Standard & Poor's Ratings Services has lowered its long-term corporate credit rating on Nokia to “BB-” from “BB+” and affirmed its “B” short-term corporate credit rating, pushing the company’s debt once step closer to junk status.
The downgrade reflects a revision of S&P’s previous estimates of revenue and profitability for Nokia's struggling smartphone business in 2012 and 2013, the ratings agency said in a statement.
The ratings agency has also revised its cash flow assumptions, based on the impact from Nokia's restructuring of its Devices and Services division.
"We now assume that Nokia's smartphone operations will post lower revenues than we previously anticipated over the coming quarters. We also believe that consolidated revenues for 2012 will show a decline of 16 percent to 19 percent and that the company will post a non-IFRS operating loss before restructuring costs," S&P wrote.
S&P conceded that Nokia's revenues could stabilize in 2013 if growth from its Windows-based Lumia smartphones is able to offset the revenue decline from those smartphones using the Symbian operating system and, to a lesser extent, from the company’s feature phones. Still, the outlook is grim, with S&P forecasting a low single-digit non-IFRS operating margin in 2013. The ratings agency said it could revise its outlook on Nokia to stable if revenues in the Devices and Services division stabilized and non-IFRS operating margins returned to breakeven.
Nokia's market share continues to decline even in light of on-time delivery and favorable reviews of its Lumia line of smartphones. The company held 7 percent of the smartphone market in the second quarter of 2012, down from 12.6 percent in the fourth quarter of 2011, according to Strategy Analytics.
Symbian devices still represent the largest portion of Nokia's sales by volume, which leads S&P to think that Nokia's market share could decline even further.
Nokia called the impact of the downgrade "limited," saying in a statement it would stay the course and focus on conserving cash, while reducing operating costs.
"We ended the second quarter 2012 with gross and net cash both higher than a year earlier," Nokia stated. "With gross cash of $11.5 billion and net cash of $5.1 billion, we have a strong financial position and robust liquidity profile."

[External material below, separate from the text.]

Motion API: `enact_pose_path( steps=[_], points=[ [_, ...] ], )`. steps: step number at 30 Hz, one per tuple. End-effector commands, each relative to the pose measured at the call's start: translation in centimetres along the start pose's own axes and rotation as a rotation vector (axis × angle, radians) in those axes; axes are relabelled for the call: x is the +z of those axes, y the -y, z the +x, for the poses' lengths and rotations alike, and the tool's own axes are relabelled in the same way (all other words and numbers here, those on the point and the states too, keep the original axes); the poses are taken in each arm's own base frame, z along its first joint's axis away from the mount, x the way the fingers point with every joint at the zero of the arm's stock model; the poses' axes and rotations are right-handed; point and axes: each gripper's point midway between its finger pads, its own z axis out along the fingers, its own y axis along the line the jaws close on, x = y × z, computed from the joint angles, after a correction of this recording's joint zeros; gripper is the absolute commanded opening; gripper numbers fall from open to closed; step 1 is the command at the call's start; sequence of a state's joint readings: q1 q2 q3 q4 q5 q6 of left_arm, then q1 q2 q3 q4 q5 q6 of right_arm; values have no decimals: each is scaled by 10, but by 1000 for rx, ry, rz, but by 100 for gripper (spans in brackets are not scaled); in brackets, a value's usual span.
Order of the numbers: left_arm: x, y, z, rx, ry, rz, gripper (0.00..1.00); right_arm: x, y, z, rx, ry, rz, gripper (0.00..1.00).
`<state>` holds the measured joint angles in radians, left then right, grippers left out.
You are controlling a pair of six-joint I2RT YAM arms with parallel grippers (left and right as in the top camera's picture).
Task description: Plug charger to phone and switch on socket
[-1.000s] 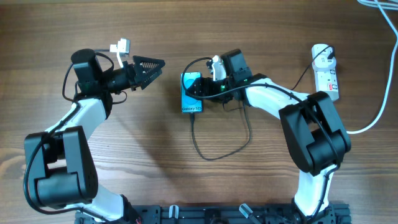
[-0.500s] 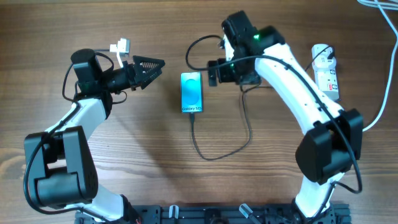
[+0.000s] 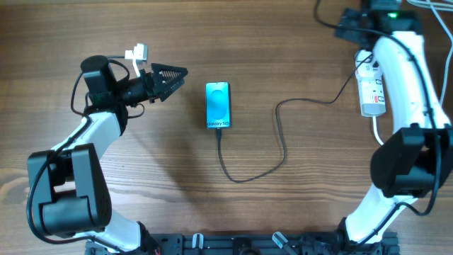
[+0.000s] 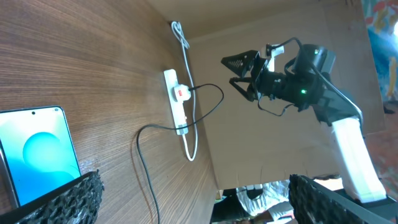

Nokia also noted that it has additional liquidity via a revolving credit facility of $1.8 billion.
This is not the first time that a ratings agency has taken aim at Nokia. In the last six months, the Finnish OEM has seen downgrades from Fitch and Moody's, as well as previous downgrade from S&P back in March. In early June, Moody's downgraded Nokia’s long-term senior unsecured ratings to Ba1 from Baa3, stamping the company with a negative outlook.
Even as the company weathered more bad news, shares of Nokia today rose 2.5 percent to $2.54 in early trading.